◆ TASK
What you return should be the lines of the data containing "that", each in full.

── PROVIDED MATERIAL

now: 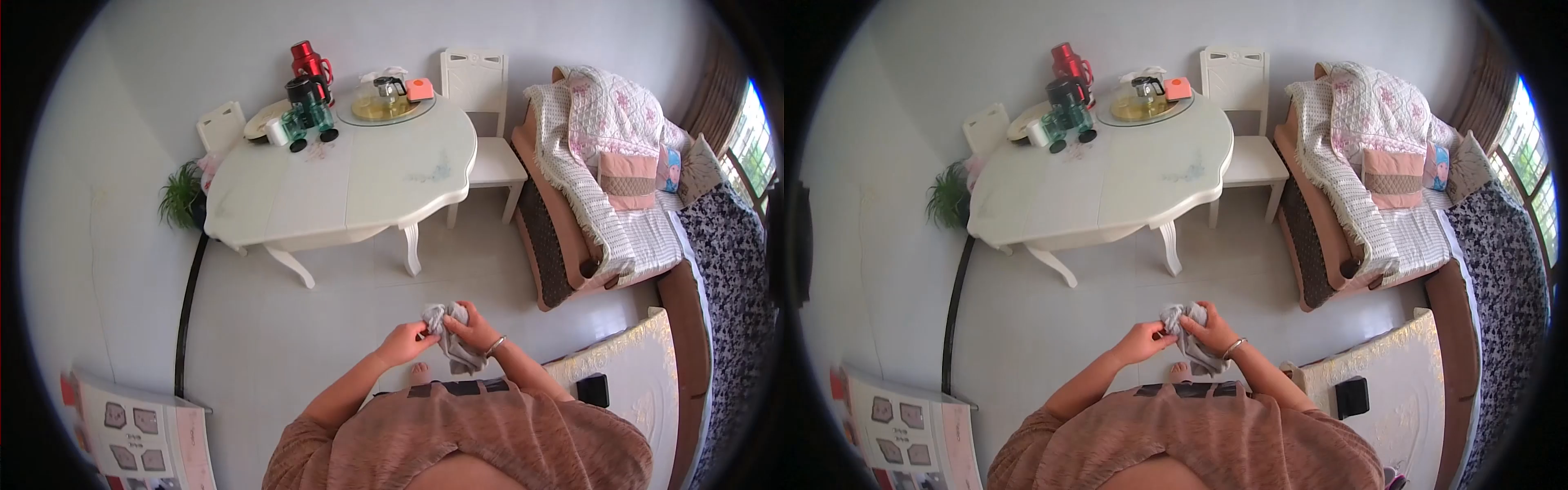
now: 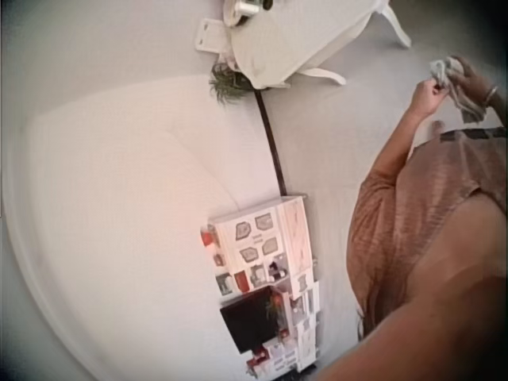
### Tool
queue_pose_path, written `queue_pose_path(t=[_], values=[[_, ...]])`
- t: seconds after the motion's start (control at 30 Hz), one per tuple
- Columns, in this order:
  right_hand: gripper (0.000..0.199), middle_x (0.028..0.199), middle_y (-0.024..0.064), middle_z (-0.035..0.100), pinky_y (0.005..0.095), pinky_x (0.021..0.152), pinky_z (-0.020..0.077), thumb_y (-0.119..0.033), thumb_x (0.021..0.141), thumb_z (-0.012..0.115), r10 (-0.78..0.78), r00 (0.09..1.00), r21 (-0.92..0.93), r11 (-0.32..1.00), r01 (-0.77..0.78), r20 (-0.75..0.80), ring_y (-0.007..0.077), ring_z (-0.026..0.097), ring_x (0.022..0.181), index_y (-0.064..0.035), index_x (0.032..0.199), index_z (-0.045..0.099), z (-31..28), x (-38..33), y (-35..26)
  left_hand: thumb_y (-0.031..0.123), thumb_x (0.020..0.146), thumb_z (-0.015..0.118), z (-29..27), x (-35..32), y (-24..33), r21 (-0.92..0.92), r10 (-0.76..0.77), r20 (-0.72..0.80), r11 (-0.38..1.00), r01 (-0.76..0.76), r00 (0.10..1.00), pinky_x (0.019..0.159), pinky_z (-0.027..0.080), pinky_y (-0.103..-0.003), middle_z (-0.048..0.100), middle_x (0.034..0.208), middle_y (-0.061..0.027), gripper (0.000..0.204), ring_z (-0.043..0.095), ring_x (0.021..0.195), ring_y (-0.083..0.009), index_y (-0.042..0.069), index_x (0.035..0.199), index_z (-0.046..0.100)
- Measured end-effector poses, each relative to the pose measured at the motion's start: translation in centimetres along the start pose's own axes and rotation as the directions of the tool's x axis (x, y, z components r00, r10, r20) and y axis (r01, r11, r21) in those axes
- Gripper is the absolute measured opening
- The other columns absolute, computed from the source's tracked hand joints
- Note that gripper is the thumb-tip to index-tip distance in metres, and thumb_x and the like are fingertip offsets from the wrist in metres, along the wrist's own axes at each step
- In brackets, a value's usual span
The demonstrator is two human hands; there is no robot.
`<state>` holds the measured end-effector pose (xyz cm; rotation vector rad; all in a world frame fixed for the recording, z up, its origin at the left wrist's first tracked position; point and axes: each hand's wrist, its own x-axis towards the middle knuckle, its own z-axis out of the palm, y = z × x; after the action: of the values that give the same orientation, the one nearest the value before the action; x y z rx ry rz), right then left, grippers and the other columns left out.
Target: Wiping and cleaning dining and coffee tables with a cloth and handling various household items.
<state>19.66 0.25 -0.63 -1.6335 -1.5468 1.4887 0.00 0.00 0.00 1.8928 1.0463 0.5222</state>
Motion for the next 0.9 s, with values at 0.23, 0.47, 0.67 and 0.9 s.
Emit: queue_pose_path(t=[0.23, 0.47, 0.67, 0.9], values=[[0.062, 0.106, 0.0095, 0.047, 0.0278, 0.084, 0.0365, -0.026, 0.07, 0.065, -0.131, 0.984, 0.371, 0.925, 0.077, 0.123, 0.0156, 0.044, 0.098, 0.0001, 0.117, 0.033, -6.2, 14.1, -8.0, 0.019, 0.085, 0.045, -11.0, 14.6, -2.7, -0.313, -0.254, 0.145, 0.905, 0.288, 0.956, 0.045, 0.043, -0.025, 0.055, 0.076, -0.0061, 0.019, 0.056, 0.055, -0.0134, 0.001, 0.092, 0.046], [0.078, 0.103, 0.0218, 0.049, 0.0303, 0.083, 0.0401, -0.033, 0.06, 0.07, -0.136, 0.941, -0.006, 0.99, 0.141, -0.311, 0.0253, 0.051, 0.096, 0.0054, 0.114, 0.03, -12.9, 30.1, -10.5, 0.02, 0.083, 0.049, -15.6, 29.9, -6.5, -0.573, -0.263, 0.075, 0.778, 0.258, 0.962, 0.053, 0.047, -0.027, 0.052, 0.089, -0.0103, 0.038, 0.057, 0.073, -0.017, 0.002, 0.11, 0.029], [0.075, 0.101, 0.0203, 0.052, 0.0312, 0.082, 0.0405, -0.04, 0.062, 0.068, -0.277, 0.928, -0.185, 0.954, 0.236, -0.247, 0.0271, 0.053, 0.094, 0.0003, 0.116, 0.033, -19.0, 42.1, -18.3, 0.019, 0.079, 0.055, -23.1, 41.8, -8.6, -0.544, -0.113, -0.14, 0.839, 0.019, 0.984, 0.065, 0.045, -0.028, 0.047, 0.101, -0.012, 0.053, 0.051, 0.082, -0.0152, 0.003, 0.118, 0.022], [0.058, 0.102, 0.0146, 0.055, 0.0344, 0.081, 0.041, -0.034, 0.069, 0.061, -0.468, 0.777, -0.458, 0.849, 0.263, -0.422, 0.0302, 0.053, 0.092, -0.0097, 0.117, 0.041, -22.7, 50.8, -14.7, 0.017, 0.076, 0.057, -27.2, 47.0, -14.5, -0.369, -0.348, -0.331, 0.903, 0.22, 0.877, 0.083, 0.037, -0.031, 0.034, 0.124, -0.0192, 0.074, 0.043, 0.104, -0.0239, 0.006, 0.131, 0.01]])
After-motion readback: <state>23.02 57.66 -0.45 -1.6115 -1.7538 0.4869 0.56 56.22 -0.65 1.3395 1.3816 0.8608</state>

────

◆ EXERCISE RESULT
- Note that gripper is the thumb-tip to index-tip distance in metres, and thumb_x and the like are fingertip offsets from the wrist in metres, along the wrist's own axes at each step
`<state>` holds the measured end-effector pose (xyz cm; rotation vector rad; all in a world frame fixed for the recording, z up, its origin at the left wrist's first tracked position; point and axes: each hand's wrist, its own x-axis towards the middle knuckle, its own z-axis out of the palm, y = z × x; after the action: of the values that give the same orientation, the one nearest the value before the action; x y z rx ry rz), right then left, grippers and the other columns left out.

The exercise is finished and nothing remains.